In 1861, Rokitansky first described the condition in a 14-year-old girl, which was characterized by the
presence of a large congenital melanocytic nevi and benign melanotic tumors of the leptomeninges. Van
Bogaert first coined the term neurocutaneous melanosis in 1948. (1, 2)
First Fox in 1972(3) and later Kadonaga and Frieden in 1991(1) proposed criteria for the diagnosis of this
lesion:
1-The presence of large or multiple congenital melanocytic nevi (one of which is at least 20-cm in
diameter) with benign (melanosis) or malignant (melanoma) CNS tumors.
2-The absence of malignant melanoma in any organ (including skin) other than CNS.

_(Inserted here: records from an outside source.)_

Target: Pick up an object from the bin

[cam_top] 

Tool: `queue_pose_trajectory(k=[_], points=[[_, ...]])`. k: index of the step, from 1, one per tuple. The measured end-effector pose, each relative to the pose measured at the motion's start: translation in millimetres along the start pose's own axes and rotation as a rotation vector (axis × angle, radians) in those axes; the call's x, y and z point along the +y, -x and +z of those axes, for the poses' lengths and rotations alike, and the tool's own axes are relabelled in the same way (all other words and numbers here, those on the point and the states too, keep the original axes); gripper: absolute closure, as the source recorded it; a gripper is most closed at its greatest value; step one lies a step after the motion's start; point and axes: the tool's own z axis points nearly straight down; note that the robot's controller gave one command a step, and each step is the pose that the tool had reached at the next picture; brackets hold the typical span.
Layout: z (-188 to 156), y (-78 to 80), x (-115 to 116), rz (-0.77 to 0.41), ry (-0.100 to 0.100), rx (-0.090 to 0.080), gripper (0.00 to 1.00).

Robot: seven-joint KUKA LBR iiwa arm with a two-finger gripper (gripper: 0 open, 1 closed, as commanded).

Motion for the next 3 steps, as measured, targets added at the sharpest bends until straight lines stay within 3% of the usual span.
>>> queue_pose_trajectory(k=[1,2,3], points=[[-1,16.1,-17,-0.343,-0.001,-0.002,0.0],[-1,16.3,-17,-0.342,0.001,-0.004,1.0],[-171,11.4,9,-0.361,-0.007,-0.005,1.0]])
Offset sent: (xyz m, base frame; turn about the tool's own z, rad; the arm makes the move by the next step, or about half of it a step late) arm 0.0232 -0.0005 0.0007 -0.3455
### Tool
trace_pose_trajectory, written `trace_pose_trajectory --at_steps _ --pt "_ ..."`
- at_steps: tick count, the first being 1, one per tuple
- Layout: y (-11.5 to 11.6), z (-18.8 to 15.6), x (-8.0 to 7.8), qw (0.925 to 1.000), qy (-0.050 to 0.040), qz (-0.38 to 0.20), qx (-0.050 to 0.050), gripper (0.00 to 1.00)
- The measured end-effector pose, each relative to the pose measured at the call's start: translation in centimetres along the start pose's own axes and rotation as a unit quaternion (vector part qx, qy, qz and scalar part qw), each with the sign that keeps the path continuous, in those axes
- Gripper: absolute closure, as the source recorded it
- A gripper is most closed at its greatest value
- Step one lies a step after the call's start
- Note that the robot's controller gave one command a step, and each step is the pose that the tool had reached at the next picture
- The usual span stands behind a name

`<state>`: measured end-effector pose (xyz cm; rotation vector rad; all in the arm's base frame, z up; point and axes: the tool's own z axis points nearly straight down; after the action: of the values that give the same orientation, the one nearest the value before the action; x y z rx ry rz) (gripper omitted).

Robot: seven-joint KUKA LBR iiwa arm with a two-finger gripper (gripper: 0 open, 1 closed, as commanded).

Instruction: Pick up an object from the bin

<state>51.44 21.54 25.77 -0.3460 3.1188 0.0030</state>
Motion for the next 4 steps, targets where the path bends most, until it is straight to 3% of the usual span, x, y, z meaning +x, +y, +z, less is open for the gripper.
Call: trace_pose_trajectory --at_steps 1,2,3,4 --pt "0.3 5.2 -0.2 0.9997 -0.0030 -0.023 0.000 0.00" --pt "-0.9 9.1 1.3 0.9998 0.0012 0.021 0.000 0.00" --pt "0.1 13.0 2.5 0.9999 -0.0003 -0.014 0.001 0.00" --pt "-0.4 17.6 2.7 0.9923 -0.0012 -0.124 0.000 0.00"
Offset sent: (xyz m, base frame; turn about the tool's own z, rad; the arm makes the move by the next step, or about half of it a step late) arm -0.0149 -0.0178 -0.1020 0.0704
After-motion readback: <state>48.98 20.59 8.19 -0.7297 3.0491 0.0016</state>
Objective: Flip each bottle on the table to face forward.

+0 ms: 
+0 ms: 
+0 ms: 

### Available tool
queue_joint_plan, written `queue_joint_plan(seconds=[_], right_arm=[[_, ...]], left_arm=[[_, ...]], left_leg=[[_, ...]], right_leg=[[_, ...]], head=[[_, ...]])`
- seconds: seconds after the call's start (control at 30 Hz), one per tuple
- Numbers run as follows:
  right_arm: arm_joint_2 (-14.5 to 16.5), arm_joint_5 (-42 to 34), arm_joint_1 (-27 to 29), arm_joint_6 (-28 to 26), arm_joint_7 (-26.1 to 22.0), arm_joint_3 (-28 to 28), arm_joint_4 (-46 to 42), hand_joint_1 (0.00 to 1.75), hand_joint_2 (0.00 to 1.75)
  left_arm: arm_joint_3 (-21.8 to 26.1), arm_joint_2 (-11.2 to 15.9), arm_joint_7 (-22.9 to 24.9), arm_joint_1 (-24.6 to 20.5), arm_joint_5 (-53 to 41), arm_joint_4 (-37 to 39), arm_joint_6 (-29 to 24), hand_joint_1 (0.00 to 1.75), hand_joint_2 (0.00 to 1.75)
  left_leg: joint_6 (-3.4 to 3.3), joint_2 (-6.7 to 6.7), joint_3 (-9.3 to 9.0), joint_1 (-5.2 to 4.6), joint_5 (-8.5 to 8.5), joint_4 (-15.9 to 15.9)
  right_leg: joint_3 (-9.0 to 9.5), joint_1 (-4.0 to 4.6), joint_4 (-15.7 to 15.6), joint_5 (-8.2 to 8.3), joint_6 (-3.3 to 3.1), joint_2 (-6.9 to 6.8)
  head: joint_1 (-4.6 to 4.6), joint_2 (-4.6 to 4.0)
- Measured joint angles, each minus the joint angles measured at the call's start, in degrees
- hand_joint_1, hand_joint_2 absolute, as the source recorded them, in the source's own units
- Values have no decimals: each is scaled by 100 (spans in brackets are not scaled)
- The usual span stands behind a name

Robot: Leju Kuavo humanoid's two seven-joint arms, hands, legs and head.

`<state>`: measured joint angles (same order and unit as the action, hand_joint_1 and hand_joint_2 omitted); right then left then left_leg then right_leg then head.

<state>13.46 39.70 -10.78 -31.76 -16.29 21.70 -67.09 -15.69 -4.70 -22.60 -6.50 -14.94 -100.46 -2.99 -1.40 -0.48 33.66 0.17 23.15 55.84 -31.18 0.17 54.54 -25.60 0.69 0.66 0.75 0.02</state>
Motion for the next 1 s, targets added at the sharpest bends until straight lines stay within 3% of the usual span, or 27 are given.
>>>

The disease may be associated with another neurocutaneous syndrome such as Sturge-Weber or von
Recklinghausen’s disease. Associations were also reported with the Dandy-Walker complex, spinal
lipoma, and arachnoid cyst. (4, 5)
Embryology:
Although the origin of the meninges is debated, they are thought to develop from
mesenchyme derived from mesoderm and/or mesectoderm. These tissues are derived
from the neural crest and contribute to the pia mater of the occipital part of the hindbrain.
Because melanocytes of both skin and leptomeninges are thought to be derived from
multipotential precursor cells of the neural crest, neurocutaneous melanosis is postulated
to represent a congenital error in the morphogenesis of the embryonic neuroectoderm.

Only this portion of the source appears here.